Community protest of an impending weekend and holiday fee to park at five major Kendall parks began to swell following a 7-6 vote of the Miami-Dade County Commission to reject a fee repeal proposed by District 10 Commissioner Javier D. Souto.
In a lengthy press release issued one day after the Oct. 5 action, Souto harshly criticized the vote, declaring “voters who supported billions of dollars of capital projects through property tax supported bonds find themselves excluded from the very facilities that they paid property taxes to build.
“Once again, the administration is lying to us,” he concluded, terming parking fees “triple taxation” based on paying for bonds to build parks, maintain them and then finally pay for their use.”
Quick to support Souto’s stand was Miles E. Moss, president of Kendall Federation of Homeowner Associations (KFHA), representing more than 30 communities in Kendall, who proposed the petition idea.
“I think most people believed such a fee simply wouldn’t come to pass, when first disclosed,” Moss stated. “Now that the fee repeal is rejected, I think you’ll hear a good deal more protest.” He noted that, “a petition of this sort would require the commissioners to act without delay.”
By Oct. 7, Moss had drawn proposed wording and forwarded it to Souto’s office to force a second vote by the commission by having one commissioner who voted against the resolution offer a motion to reconsider, rather than Souto.
The action also calls for Parks Department director Jack Kardys to “identify other budget reductions” that do not cause the loss of jobs, such as reduced advertising, park operating hours during weekdays. (The $5 fee applies only to weekends).
Slated to go into effect Oct. 1, expansion of parking fees was delayed by Souto’s call for repeal after Park officials said revenue projections were needed to offset further reductions in maintenance hours and employees that follow cuts already made during the 2009-10 fiscal year.
Souto pointed out that repeal of the $5 fee would only reduce an existing $813,200 advertising budget by $500,000, an amount that would “substitute for projected revenues by the controversial fee and still leave the Parks Department with $312,200, and amount Souto termed “more than adequate to advertise park programs.
“It is unacceptable to charge the poor and lower middle class families this $5 fee to use the parks on top of the excessive property taxes the county has already taken from them,” he declared.
“The repeal of the fee at county parks should have been passed,” was the reaction of East Kendall Community Council 12 chair Elliott N. Zack. “The original imposition of the fee should not have been.
“A reduction in the Parks Department advertising budget will not adversely impact our citizens. Unfortunately, the imposition of the parking fee does adversely impact many citizens, often those who can least afford it.”
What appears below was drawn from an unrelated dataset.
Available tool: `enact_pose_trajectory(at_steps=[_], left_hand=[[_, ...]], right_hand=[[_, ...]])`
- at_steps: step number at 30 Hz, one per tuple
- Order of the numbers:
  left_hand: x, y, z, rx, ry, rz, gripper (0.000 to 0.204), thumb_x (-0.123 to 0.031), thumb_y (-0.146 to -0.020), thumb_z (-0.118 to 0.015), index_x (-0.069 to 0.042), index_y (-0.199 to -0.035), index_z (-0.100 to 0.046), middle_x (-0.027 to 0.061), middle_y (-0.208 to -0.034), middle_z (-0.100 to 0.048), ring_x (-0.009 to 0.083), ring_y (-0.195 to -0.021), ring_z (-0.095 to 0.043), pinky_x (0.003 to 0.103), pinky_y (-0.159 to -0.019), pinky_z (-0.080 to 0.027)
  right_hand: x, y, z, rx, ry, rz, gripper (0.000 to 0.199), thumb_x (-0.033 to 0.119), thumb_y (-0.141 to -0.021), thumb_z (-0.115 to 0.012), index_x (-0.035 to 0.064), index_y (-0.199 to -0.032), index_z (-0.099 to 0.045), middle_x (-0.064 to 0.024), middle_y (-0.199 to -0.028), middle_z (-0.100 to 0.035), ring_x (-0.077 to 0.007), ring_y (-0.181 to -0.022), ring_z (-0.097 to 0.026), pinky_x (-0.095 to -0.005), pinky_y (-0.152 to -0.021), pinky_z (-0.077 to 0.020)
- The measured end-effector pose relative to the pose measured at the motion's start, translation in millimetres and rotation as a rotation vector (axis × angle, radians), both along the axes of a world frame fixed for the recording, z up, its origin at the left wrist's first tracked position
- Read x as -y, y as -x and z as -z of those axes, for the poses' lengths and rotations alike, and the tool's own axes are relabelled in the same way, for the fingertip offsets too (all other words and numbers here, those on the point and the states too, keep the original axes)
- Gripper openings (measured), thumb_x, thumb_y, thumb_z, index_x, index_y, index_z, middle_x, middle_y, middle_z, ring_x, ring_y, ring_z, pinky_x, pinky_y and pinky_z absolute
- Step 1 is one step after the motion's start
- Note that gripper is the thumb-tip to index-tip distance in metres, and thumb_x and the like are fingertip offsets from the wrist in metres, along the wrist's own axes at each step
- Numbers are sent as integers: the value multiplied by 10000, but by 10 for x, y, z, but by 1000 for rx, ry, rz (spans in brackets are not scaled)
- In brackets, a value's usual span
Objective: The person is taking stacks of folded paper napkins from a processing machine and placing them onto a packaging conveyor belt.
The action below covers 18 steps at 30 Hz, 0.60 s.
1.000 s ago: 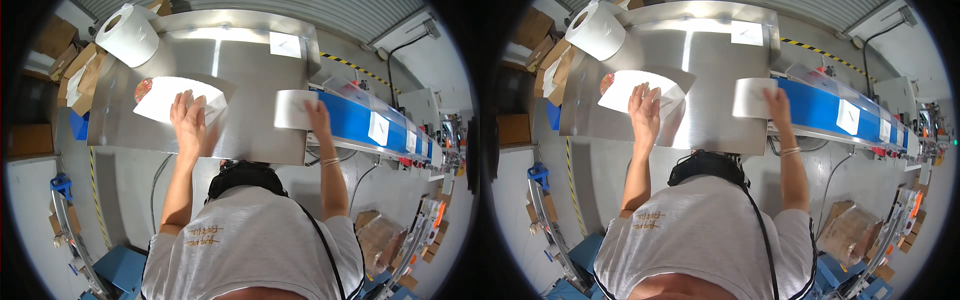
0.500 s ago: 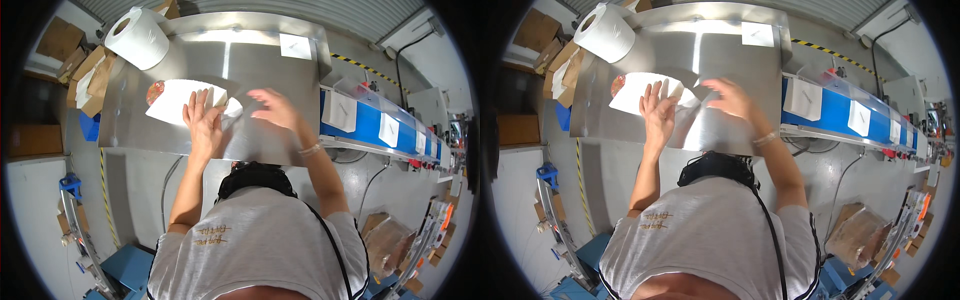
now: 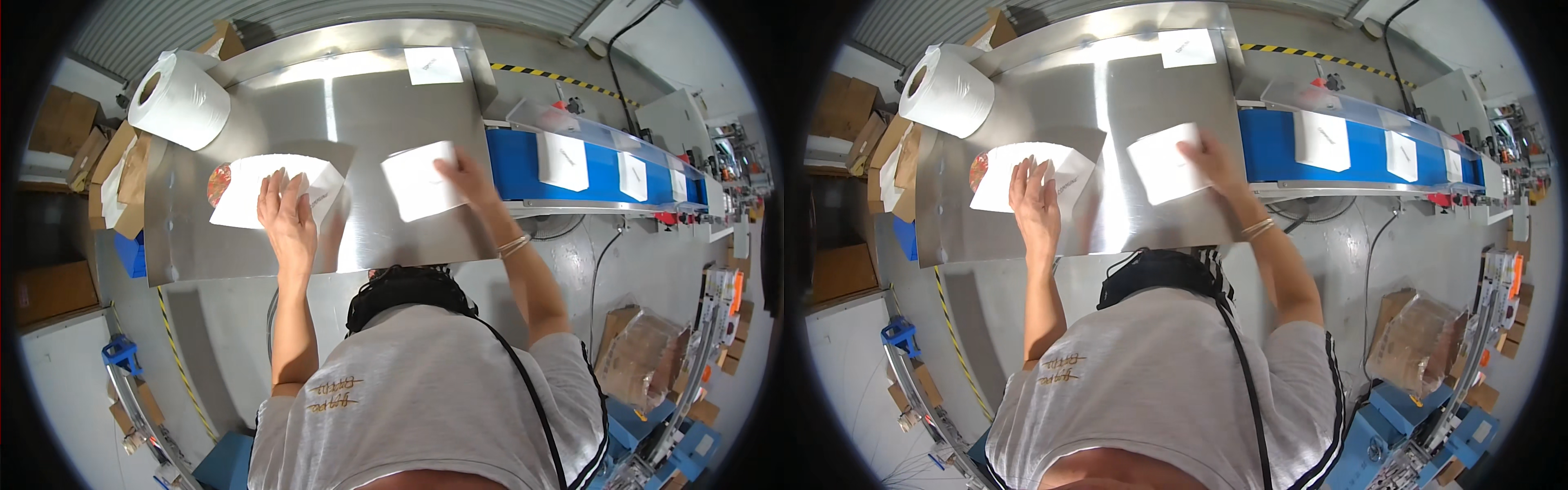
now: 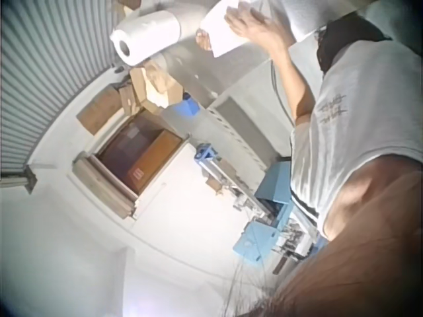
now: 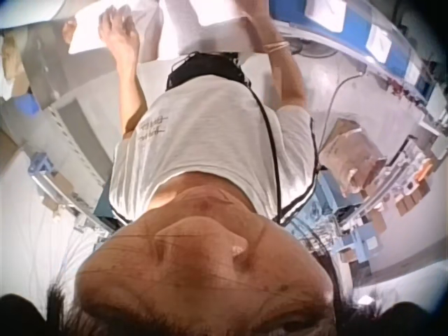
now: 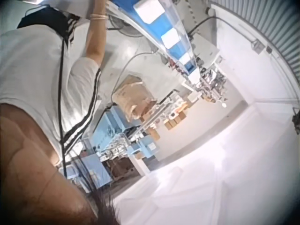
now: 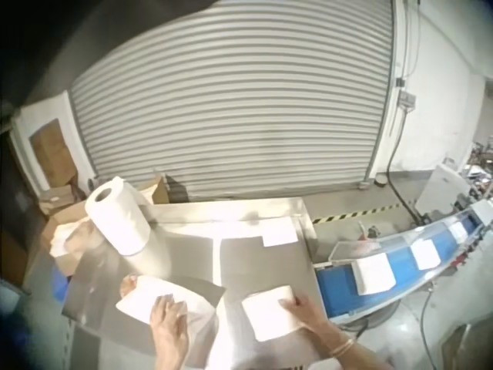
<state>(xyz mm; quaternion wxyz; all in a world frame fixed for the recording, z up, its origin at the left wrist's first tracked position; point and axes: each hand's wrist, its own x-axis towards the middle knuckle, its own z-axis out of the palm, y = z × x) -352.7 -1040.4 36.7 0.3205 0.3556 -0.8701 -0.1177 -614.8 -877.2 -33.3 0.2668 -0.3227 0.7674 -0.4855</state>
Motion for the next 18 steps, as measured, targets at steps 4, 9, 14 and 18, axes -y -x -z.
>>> enact_pose_trajectory(at_steps=[4,9,14,18], left_hand=[[-8,-10,4,-55,-38,-13,318,39,-798,-585,-79,-1086,-652,139,-1286,-517,374,-1253,-407,467,-1032,-330],[-3,25,-9,-75,-57,-9,303,53,-768,-592,-83,-1024,-680,149,-1292,-521,376,-1259,-400,466,-1054,-292],[-8,-14,-23,-71,-46,1,302,61,-751,-599,-98,-990,-693,142,-1308,-511,378,-1285,-375,477,-1086,-227],[-15,2,-46,-31,-44,14,275,61,-745,-603,-106,-942,-698,154,-1335,-486,384,-1322,-335,496,-1099,-182]], right_hand=[[-541,619,-62,-26,-88,325,323,354,-849,-678,44,-935,-649,-14,-708,-593,-86,-616,-501,-257,-550,-427],[-895,1030,-47,-690,-459,525,549,411,-783,-704,16,-1139,-568,-142,-976,-616,-288,-865,-548,-386,-758,-460],[-149,444,-324,-483,-95,59,402,233,-778,-719,25,-1104,-610,-144,-1165,-605,-292,-1069,-587,-367,-869,-485],[671,-430,-520,-164,106,-520,486,191,-754,-756,132,-1199,-570,-72,-1206,-566,-208,-1057,-570,-333,-872,-491]])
West Kendall Council 11 chair Patricia “Shannen” Davis said, “While I understand the county’s need to look for creative ways to fund our much-needed park system, this is one more indicator that those in charge of our budget are terribly out of touch, and willing to impose ever-increasing small hardships on those who benefit the most from free services.
“I would support full disclosure of every penny the county spends,” she added. “I also support reduction of any salary over $100,000, eliminate all vehicle budgets and compensate at the same [rate] per mile of most state employees.”
Kendall area parks directly affected include A.D. Barnes, Tropical, Indian Hammocks, Kendall Soccer Complex, and Larry and Penny Thompson Park, all of which offer extensive free programming and activities, including popular weekend youth and adult soccer.
Toll booths and pay machines, each at an average $14,000 to $15,000 cost, would generate an estimated first-year revenue of $300,000, followed by $750,000 in the subsequent year, according to a Parks Department estimate. Officials defend the fees, saying county parking fees already are charged at Crandon, Haulover and Greynolds parks. The new fees are only applicable on weekends and holidays.
Comment by Parks Department officials was sought but not available in time for publication.
Five commissioners joining Souto to vote for repeal last week were Joe Martinez, Carlos Gimenez, Bruno Barreiro, Jose “Pepe” Diaz, and Rebecca Sosa; the sevenmember majority to retain the fees included Natacha Seijas, Dorin Rolle, Audrey Edmondson, Barbara Jordan, Sally Heyman, Katy Sorenson and chair Dennis Moss.